Start of Block

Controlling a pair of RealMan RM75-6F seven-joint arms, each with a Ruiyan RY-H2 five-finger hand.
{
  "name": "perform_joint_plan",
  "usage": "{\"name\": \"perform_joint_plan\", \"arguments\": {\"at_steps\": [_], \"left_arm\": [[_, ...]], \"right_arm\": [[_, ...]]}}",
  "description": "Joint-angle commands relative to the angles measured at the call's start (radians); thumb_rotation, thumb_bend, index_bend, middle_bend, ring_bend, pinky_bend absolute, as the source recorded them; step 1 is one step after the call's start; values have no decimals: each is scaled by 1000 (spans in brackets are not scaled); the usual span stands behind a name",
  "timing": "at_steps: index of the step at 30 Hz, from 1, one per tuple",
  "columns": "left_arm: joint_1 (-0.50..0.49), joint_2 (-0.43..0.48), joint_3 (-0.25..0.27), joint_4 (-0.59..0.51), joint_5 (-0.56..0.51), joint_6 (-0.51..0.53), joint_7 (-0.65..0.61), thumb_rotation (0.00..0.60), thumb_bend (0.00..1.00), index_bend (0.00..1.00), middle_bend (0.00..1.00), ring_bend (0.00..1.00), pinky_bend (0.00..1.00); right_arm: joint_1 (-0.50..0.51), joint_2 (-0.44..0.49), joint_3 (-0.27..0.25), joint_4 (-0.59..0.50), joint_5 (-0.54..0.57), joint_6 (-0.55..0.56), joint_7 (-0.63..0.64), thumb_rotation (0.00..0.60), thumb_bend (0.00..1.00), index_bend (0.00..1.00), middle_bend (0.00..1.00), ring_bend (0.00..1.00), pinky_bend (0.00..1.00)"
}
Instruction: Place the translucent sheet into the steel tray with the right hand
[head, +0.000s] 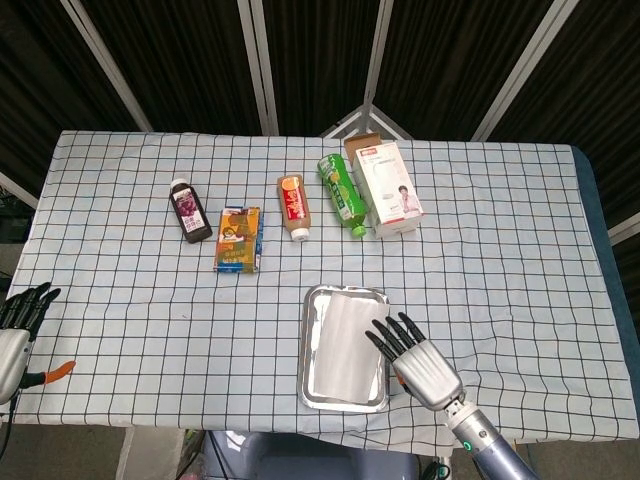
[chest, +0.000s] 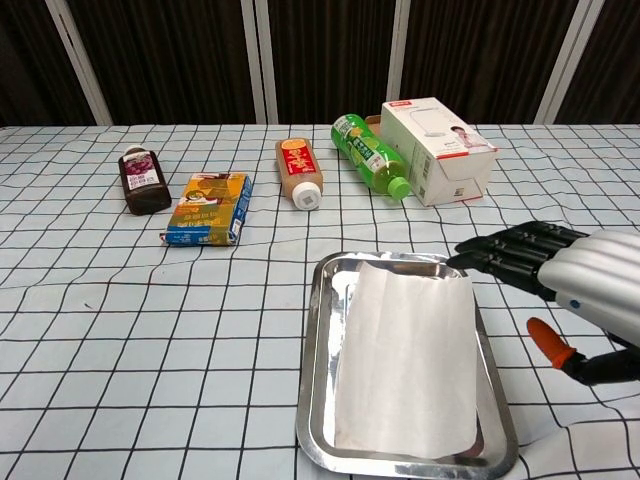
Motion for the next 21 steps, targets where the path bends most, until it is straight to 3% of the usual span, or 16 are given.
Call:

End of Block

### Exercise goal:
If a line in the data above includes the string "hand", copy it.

### Response below:
Controlling a pair of RealMan RM75-6F seven-joint arms, each with a Ruiyan RY-H2 five-finger hand.
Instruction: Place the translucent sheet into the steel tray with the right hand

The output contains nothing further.